§ Exercise goal
With the pictures set aside, write out all of the data exactly as it stands.

§ Provided data
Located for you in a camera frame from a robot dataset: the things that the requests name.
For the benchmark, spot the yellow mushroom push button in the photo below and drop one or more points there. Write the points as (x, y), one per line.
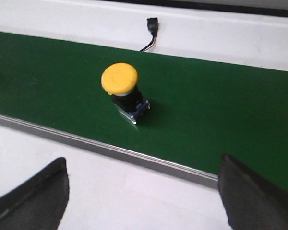
(119, 80)

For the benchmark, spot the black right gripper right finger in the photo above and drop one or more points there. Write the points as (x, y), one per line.
(251, 202)

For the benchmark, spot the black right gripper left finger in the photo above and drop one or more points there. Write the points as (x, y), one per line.
(40, 202)

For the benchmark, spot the green conveyor belt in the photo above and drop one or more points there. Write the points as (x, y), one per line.
(199, 109)

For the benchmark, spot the black sensor with cable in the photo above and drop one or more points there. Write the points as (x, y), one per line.
(152, 26)

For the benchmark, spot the aluminium conveyor side rail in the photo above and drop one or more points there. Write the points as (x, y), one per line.
(133, 157)

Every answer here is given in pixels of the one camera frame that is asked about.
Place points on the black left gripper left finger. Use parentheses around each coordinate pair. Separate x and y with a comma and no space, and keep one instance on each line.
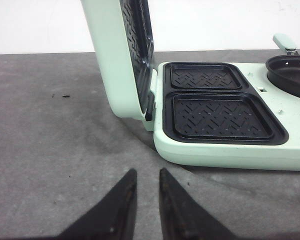
(113,218)

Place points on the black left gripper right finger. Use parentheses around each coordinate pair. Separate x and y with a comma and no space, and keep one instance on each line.
(182,218)

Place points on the mint green hinged lid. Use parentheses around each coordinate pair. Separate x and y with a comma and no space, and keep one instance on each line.
(122,37)

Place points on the mint green breakfast maker base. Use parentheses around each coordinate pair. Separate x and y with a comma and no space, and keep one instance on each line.
(226,115)

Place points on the black frying pan green handle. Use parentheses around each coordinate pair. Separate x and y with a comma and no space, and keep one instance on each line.
(283,71)

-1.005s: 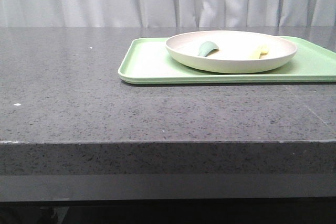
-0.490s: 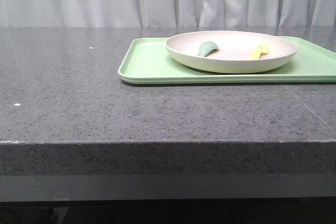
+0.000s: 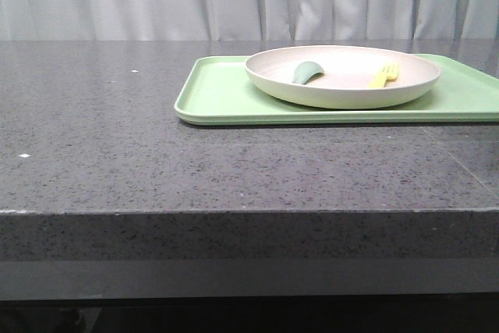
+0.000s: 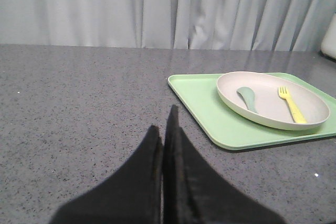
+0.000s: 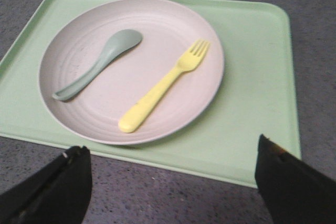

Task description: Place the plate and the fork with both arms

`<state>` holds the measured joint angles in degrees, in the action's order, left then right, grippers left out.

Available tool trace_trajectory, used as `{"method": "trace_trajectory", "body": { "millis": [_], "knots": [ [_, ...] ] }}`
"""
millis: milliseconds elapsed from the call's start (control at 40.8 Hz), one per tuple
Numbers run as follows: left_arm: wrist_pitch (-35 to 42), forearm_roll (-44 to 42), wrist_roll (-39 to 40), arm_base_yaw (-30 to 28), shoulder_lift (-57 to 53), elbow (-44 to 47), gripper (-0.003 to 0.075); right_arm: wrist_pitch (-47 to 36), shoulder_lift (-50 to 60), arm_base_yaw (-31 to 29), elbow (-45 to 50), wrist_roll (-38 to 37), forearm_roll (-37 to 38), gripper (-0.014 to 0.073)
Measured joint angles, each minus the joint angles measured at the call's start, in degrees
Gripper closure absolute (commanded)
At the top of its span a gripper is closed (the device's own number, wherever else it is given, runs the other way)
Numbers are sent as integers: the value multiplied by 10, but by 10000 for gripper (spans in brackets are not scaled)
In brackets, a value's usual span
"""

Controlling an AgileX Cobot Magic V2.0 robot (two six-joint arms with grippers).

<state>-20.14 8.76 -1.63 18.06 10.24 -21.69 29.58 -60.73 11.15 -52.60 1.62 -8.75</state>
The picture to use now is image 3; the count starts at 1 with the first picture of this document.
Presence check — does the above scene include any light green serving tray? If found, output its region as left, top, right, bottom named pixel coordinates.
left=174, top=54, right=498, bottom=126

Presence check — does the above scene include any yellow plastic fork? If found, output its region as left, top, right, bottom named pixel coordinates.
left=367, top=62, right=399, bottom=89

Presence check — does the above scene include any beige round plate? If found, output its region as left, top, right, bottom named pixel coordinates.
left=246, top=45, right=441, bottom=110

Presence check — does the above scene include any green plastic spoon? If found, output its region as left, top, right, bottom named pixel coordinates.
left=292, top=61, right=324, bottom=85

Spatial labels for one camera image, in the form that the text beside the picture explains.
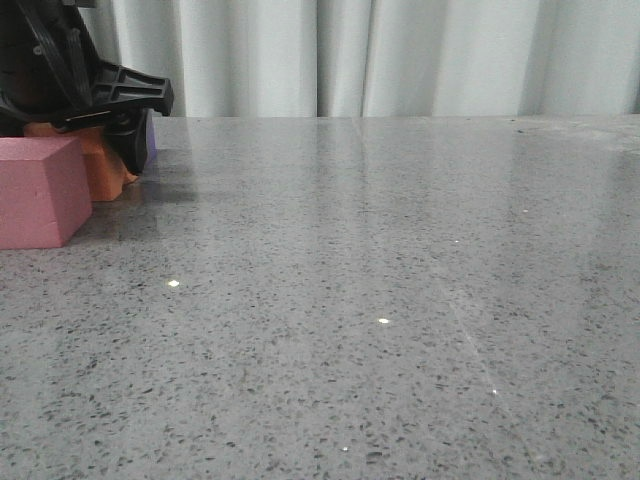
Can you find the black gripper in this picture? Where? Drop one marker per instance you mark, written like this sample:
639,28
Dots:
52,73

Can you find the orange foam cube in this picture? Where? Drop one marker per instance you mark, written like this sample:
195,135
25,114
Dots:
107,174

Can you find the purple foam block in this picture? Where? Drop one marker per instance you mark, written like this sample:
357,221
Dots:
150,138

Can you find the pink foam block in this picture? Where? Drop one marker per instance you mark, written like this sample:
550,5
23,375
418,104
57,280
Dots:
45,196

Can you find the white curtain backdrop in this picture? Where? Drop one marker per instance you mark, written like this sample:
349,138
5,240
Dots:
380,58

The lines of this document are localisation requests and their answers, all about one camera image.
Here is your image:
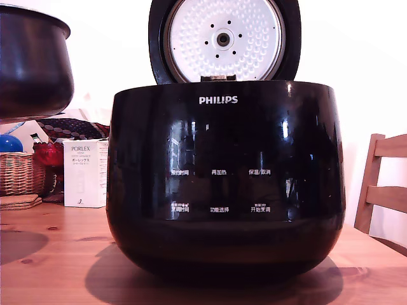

§ Exercise output
Located for you in a camera frame from a robot dataset: the things that the requests name.
For the benchmark, spot the yellow mushroom push button in the photo below and drop one or more points there. Write the points as (x, y), one per line.
(119, 80)

For the benchmark, spot the black right gripper right finger in the photo above and drop one or more points there. Write the points as (x, y), one per line.
(251, 202)

For the benchmark, spot the black right gripper left finger in the photo above and drop one or more points there. Write the points as (x, y), one per line.
(40, 202)

For the benchmark, spot the green conveyor belt in the photo above and drop one or more points there. Write the points as (x, y), one per line.
(199, 109)

For the benchmark, spot the black sensor with cable in the photo above and drop one or more points there. Write the points as (x, y), one per line.
(152, 26)

For the benchmark, spot the aluminium conveyor side rail in the photo above and drop one or more points there. Write the points as (x, y), one per line.
(133, 157)

Every answer here is given in pixels of the one camera frame that is asked about.
Place points on the black left gripper left finger. Use parentheses around each coordinate pair. Separate x and y with a comma and no space, and keep one instance on each line.
(113,218)

Place points on the black left gripper right finger. Use parentheses around each coordinate pair. Separate x and y with a comma and no space, and keep one instance on each line.
(182,218)

Place points on the mint green hinged lid. Use parentheses around each coordinate pair. Separate x and y with a comma and no space, and keep one instance on each line.
(122,37)

Place points on the mint green breakfast maker base. Use parentheses around each coordinate pair. Separate x and y with a comma and no space, and keep one instance on each line.
(226,115)

Place points on the black frying pan green handle. Use parentheses around each coordinate pair. Separate x and y with a comma and no space, and keep one instance on each line.
(283,71)

-1.005s: 
-0.490s: 
+0.000s: 
+0.000s: 
+0.000s: 

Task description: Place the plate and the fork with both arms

`<state>` holds the measured joint angles in degrees, in the action's order, left then right, grippers left out.

Available tool trace_trajectory, used as `{"method": "trace_trajectory", "body": { "millis": [_], "knots": [ [_, ...] ] }}`
"""
millis: milliseconds elapsed from the call's start (control at 40.8 Hz), one per tuple
Numbers run as follows: left_arm: wrist_pitch (-35 to 42), forearm_roll (-44 to 42), wrist_roll (-39 to 40), arm_base_yaw (-30 to 28), shoulder_lift (-57 to 53), elbow (-44 to 47), gripper (-0.003 to 0.075); right_arm: wrist_pitch (-47 to 36), shoulder_lift (-50 to 60), arm_base_yaw (-31 to 29), elbow (-45 to 50), wrist_roll (-38 to 37), forearm_roll (-37 to 38), gripper (-0.014 to 0.073)
Measured joint angles, each minus the joint angles measured at the call's start, in degrees
Gripper closure absolute (commanded)
At the top of its span a gripper is closed (the device's own number, wherever else it is given, runs the other way)
Numbers are sent as integers: the value multiplied by 10, but by 10000 for gripper (spans in brackets are not scaled)
In brackets, a value's usual span
"""

Controlling an AgileX Cobot Magic V2.0 robot (two six-joint arms with grippers).

<state>-20.14 8.76 -1.63 18.06 10.24 -21.69 29.58 -60.73 11.15 -52.60 1.62 -8.75</state>
The picture to use now is image 3; the count starts at 1 with the first picture of this document.
Presence check — does the above scene include any light green serving tray? If found, output its region as left, top, right, bottom named pixel coordinates.
left=174, top=54, right=498, bottom=126

Presence check — does the above scene include any yellow plastic fork? If found, output its region as left, top, right, bottom named pixel coordinates.
left=367, top=62, right=399, bottom=89

Presence check — does the above scene include any beige round plate? If found, output its region as left, top, right, bottom named pixel coordinates.
left=246, top=45, right=441, bottom=110

Presence check — does the above scene include any green plastic spoon? If found, output its region as left, top, right, bottom named pixel coordinates.
left=292, top=61, right=324, bottom=85

Spatial labels for one camera image, in the form that the text beside the picture explains.
Can you find the black gripper in this picture? Where? Drop one marker per instance you mark, written like this sample:
639,28
Dots:
52,73

Can you find the orange foam cube in this picture? Where? Drop one marker per instance you mark, written like this sample:
195,135
25,114
Dots:
107,174

Can you find the purple foam block in this picture? Where? Drop one marker per instance you mark, written like this sample:
357,221
Dots:
150,138

Can you find the pink foam block in this picture? Where? Drop one marker per instance you mark, written like this sample:
550,5
23,375
418,104
57,280
Dots:
45,196

Can you find the white curtain backdrop in this picture? Where? Drop one marker per instance you mark, written like this sample:
349,138
5,240
Dots:
380,58

The lines of this document are localisation requests and their answers, all about one camera image.
Here is your image:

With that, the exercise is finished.